De coupe-gorge à reines de beauté
Autrefois source de croyances pas toujours avantageuses (et fondées), les gorges de la Poëta-Raisse ont peu à peu révélé toutes leur beauté à la population. Capricieuses, elles ne se laissent pas facilement apprivoiser. Il a fallu et il faut encore l’entier dévouement d’un groupe de bienfaiteurs pour qu’elles acceptent de se faire sublimer. Fondée en 1874, la Société des gorges de la Poëta-Raisse s’active encore aujourd’hui pour que leur beauté reste reine. Et il y a du boulot…
Chaque année, la Société des gorges de la Poëta-Raisse réalise quelques travaux d’entretien, de remise en état et de sécurité. Ponctuellement, de plus gros travaux sont nécessaires comme ceux entrepris entre juin et début juillet de cette année qui ont coûté 26’000 francs. Il y a à peu près six ans, un hélicoptère avait été mobilisé afin d’évacuer plusieurs arbres dangereux ou encombrants par exemple.
Montant de la facture : quelque 50’000 francs. Contrairement à bon nombre d’autres gorges, celles de la Poëta-Raisse ne sont pas à charge de communes mais de cette société. Elle bénéficie bien de quelques aides financières lors de certains aménagements mais le plus souvent, elle doit faire face aux dépenses par elle-même. C’est grâce à la cotisation de dix francs minimum par année demandée à ses membres qu’elle parvient à le faire. Jusqu’à quand ce modèle pourra-t-il tenir ?
Infrastructure : durée de vie de 15 à 25 ans
La question est un peu directe mais elle doit être posée. Actuellement, une base solide de 1800 membres est encore en place mais de moins en moins de jeunes s’engagent. Pourtant, de plus en plus de passages se font dans ces gorges et la nécessité de renouveler les infrastructures s’intensifie par la même occasion.
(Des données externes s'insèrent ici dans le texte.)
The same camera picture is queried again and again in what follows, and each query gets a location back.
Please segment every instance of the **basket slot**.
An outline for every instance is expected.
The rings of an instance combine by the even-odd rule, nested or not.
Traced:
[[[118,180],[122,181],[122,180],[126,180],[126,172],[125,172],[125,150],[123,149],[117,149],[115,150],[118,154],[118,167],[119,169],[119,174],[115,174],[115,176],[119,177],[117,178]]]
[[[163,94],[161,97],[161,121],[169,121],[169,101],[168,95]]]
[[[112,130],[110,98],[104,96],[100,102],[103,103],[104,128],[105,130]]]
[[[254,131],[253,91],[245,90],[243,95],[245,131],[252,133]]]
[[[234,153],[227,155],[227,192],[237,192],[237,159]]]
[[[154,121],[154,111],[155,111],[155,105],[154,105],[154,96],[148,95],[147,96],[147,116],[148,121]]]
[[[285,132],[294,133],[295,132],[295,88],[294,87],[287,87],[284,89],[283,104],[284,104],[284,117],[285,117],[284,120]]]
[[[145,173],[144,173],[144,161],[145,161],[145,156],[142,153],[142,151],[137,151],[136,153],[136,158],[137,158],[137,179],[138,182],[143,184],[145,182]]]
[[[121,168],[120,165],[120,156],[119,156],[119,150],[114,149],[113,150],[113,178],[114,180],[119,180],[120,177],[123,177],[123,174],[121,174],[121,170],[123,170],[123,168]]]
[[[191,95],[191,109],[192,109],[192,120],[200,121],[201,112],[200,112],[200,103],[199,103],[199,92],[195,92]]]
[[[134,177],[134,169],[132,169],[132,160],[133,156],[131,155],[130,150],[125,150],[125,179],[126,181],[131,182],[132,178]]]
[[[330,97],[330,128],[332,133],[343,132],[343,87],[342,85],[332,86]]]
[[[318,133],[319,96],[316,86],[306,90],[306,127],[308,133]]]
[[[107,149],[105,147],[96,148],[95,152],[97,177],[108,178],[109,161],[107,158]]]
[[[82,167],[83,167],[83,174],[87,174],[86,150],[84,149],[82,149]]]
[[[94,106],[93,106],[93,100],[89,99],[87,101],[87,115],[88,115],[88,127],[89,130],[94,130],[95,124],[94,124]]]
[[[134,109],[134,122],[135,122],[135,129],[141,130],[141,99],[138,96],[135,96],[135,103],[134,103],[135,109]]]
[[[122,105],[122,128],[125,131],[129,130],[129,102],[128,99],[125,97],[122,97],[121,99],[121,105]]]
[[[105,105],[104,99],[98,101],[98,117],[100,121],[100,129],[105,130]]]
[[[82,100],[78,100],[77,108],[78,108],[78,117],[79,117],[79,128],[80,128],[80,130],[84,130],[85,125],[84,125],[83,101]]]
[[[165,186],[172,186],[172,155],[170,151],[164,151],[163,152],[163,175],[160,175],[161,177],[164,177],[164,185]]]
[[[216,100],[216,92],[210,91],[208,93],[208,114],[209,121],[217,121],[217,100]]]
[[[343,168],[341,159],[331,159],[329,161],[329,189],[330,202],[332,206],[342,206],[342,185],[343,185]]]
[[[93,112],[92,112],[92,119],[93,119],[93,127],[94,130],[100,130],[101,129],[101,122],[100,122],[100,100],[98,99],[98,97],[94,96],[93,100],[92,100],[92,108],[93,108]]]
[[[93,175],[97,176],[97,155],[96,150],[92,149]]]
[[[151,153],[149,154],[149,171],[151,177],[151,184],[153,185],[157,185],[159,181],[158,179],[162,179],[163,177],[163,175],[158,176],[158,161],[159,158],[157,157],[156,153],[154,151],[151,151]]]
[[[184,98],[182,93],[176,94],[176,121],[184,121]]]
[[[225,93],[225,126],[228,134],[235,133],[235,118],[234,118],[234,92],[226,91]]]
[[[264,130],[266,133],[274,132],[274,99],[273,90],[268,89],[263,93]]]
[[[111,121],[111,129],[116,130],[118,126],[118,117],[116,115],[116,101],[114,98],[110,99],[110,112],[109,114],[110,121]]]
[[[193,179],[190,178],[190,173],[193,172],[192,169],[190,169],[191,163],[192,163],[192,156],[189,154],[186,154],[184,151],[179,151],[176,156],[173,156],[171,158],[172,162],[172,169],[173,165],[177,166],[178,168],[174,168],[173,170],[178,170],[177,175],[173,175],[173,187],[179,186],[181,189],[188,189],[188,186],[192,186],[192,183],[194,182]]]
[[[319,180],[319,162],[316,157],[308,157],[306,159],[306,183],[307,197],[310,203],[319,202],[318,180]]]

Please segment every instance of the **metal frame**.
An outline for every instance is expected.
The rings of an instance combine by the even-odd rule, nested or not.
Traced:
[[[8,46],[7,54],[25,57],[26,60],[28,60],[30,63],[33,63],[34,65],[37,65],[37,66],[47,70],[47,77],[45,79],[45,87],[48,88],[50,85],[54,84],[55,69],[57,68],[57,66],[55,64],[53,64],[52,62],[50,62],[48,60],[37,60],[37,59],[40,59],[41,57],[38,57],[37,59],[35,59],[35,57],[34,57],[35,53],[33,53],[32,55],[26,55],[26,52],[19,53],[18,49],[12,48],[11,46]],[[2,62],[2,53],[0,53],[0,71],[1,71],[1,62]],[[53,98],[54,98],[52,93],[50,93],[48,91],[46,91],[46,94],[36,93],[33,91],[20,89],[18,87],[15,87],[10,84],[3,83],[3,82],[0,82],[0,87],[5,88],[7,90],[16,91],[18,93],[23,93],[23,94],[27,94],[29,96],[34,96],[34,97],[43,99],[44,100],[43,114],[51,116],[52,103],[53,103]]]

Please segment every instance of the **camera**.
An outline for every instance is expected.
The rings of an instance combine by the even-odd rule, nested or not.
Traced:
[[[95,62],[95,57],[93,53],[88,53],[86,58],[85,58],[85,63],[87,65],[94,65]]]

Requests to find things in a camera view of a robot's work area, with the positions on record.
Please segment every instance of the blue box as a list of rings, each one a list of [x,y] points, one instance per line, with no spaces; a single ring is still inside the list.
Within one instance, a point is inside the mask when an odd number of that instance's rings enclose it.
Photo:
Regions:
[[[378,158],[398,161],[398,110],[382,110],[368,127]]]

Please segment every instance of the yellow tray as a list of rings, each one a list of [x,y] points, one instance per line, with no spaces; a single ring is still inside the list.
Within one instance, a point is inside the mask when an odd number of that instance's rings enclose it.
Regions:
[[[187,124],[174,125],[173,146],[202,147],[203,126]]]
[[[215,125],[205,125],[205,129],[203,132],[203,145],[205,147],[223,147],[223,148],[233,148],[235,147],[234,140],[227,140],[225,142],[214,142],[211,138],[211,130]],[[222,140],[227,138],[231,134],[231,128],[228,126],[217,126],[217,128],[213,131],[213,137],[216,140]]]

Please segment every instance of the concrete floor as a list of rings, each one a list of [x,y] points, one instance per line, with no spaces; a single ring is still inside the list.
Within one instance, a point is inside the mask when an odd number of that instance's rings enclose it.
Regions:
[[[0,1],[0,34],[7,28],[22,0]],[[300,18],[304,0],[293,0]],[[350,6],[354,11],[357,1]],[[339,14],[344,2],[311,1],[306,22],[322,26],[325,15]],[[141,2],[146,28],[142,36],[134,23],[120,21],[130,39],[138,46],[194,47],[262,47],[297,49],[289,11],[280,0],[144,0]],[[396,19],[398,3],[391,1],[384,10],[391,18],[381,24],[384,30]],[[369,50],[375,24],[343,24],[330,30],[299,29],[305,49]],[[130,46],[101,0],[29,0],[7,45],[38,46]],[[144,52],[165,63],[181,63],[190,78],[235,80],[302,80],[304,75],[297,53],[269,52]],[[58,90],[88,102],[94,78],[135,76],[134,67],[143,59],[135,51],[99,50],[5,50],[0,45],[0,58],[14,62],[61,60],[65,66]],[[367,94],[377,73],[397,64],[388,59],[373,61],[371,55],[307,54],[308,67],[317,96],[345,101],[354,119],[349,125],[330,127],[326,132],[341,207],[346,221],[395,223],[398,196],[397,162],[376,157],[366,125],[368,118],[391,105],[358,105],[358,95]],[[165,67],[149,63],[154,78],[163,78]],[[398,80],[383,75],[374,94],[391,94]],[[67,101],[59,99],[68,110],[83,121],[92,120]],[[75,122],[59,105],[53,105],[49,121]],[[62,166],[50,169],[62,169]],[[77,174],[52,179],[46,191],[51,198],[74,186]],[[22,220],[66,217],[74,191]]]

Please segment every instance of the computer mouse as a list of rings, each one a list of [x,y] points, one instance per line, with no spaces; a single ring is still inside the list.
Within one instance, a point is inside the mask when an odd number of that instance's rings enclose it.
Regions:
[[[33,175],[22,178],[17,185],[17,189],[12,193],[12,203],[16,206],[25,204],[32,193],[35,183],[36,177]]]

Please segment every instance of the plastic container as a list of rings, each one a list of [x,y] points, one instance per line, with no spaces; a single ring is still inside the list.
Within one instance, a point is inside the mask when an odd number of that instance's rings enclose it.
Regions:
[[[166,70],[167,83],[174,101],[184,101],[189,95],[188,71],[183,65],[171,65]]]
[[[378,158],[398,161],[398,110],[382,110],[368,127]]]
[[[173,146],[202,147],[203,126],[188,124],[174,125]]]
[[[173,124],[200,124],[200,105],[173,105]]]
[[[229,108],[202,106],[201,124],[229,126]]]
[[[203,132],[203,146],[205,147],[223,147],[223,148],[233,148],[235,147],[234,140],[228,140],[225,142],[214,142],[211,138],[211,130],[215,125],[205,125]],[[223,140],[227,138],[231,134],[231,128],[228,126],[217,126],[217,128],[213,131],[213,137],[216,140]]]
Il faut bien se rendre compte qu’il y a 6 kilomètres à couvrir, à cheval sur les cantons de Neuchâtel et Vaud. Parmi les travaux réguliers, il y a les arbres en travers de sentiers à retirer. Souvent, il y en a un peu plus sur la partie haute, c’est-à-dire la partie vaudoise,
indique Claude-André Montandon. Le garde forestier de Val-de-Travers et président de la société taquine ainsi volontiers son homologue vaudois André Clémençon.
Il faut préciser que les Vaudois participent activement au financement de ces travaux,
rétorque-t-il amusé.
Les gorges traversent différents terrains publics et privés, ce qui complexifie un peu plus les choses. Pour faire simple, Neuchâtel Rando et Vaud Rando s’occupent du balisage et la société se charge de maintenir le parcours en état et de le sécuriser.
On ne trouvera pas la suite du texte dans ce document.